Biometry Research Group, Division of Cancer Prevention, National Cancer Institute, 6130 Executive Boulevard, Bethesda, MD 20892-7354, USA.
Biostatistics. 2010 Jul;11(3):413-8. doi: 10.1093/biostatistics/kxq004. Epub 2010 Feb 19.
With the analysis of complex, messy data sets, the statistics community has recently focused attention on "reproducible research," namely research that can be readily replicated by others. One standard that has been proposed is the availability of data sets and computer code. However, in some situations, raw data cannot be disseminated for reasons of confidentiality or because the data are so messy as to make dissemination impractical.
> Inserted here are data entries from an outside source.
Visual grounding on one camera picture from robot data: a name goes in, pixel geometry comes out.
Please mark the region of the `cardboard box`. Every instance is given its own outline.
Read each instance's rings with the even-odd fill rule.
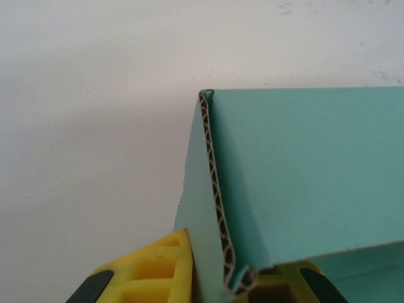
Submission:
[[[175,229],[201,298],[311,259],[349,302],[404,302],[404,88],[199,93]]]

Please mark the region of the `black rubber pad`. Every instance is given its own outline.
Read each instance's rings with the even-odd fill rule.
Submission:
[[[331,281],[322,274],[310,268],[301,268],[300,273],[321,303],[348,303]]]
[[[100,271],[89,276],[66,303],[96,303],[113,276],[112,270]]]

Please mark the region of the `teal cardboard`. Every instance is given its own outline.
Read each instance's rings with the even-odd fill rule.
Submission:
[[[325,267],[353,300],[353,282],[363,289],[374,281],[372,272],[385,278],[392,275],[388,268],[400,272],[404,254],[386,256],[404,241],[403,88],[216,90],[206,96],[234,252],[230,280],[223,280],[220,265],[199,104],[175,223],[188,229],[206,302],[230,302],[235,285],[255,279],[249,268],[301,259]],[[372,257],[350,274],[335,273],[341,256],[353,262],[361,254]]]

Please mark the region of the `white background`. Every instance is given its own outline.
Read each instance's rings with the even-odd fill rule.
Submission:
[[[200,89],[401,85],[403,16],[399,0],[0,0],[0,301],[64,302],[172,230]]]

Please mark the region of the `cardboard edge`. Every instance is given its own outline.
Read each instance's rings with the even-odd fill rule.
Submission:
[[[215,152],[211,137],[210,118],[209,118],[209,105],[213,101],[215,91],[212,89],[201,90],[199,92],[199,107],[201,110],[201,118],[203,121],[203,129],[205,133],[206,152],[208,154],[209,168],[211,183],[213,188],[213,198],[215,201],[215,209],[217,214],[217,224],[220,234],[220,241],[222,243],[222,253],[224,260],[224,274],[223,284],[225,288],[234,296],[240,296],[252,290],[258,283],[257,273],[255,273],[249,266],[245,267],[241,273],[241,278],[237,279],[235,287],[229,287],[230,279],[234,274],[236,256],[233,243],[230,237],[229,228],[225,218],[223,208],[222,194],[220,191],[220,183],[217,174]]]

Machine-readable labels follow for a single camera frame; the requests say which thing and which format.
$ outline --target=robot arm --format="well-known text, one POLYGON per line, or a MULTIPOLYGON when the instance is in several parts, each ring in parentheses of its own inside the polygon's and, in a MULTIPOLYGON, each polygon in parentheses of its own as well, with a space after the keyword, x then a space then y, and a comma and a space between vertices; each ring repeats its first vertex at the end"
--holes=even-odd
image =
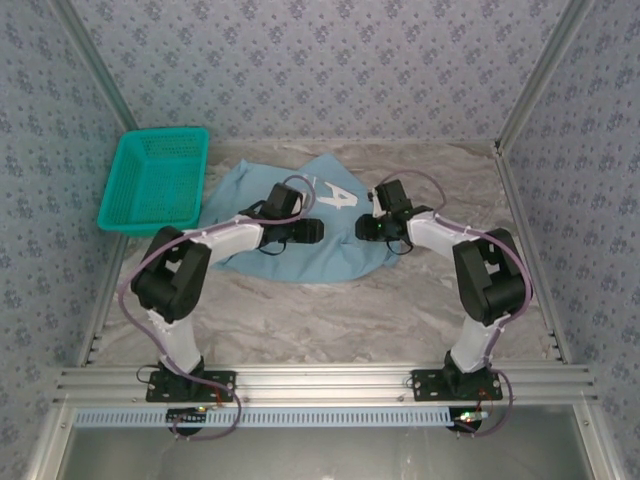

For one such situation, we propose 2 steps for reproducible research: (i) presentation of a table of data and (ii) presentation of a formula to estimate key quantities from the table of data. We illustrate this strategy in the analysis of data from the Prostate Cancer Prevention Trial, which investigated the effect of the drug finasteride versus placebo on the period prevalence of prostate cancer. With such an important result at stake, a transparent analysis was important.
随着对复杂、混乱数据集的分析,统计学界最近将注意力集中在“可重现研究”上,即其他研究人员可以轻松复制的研究。已经提出的一个标准是数据集和计算机代码的可用性。然而,在某些情况下,出于保密原因或因为数据过于混乱而无法传播,原始数据无法传播。对于这种情况之一,我们提出了可重现研究的 2 个步骤:(i)呈现数据表格,(ii)呈现从数据表中估计关键数量的公式。我们在分析前列腺癌预防试验的数据时说明了这种策略,该试验研究了药物非那雄胺与安慰剂对前列腺癌期间流行率的影响。由于这个重要结果的存在,透明的分析是很重要的。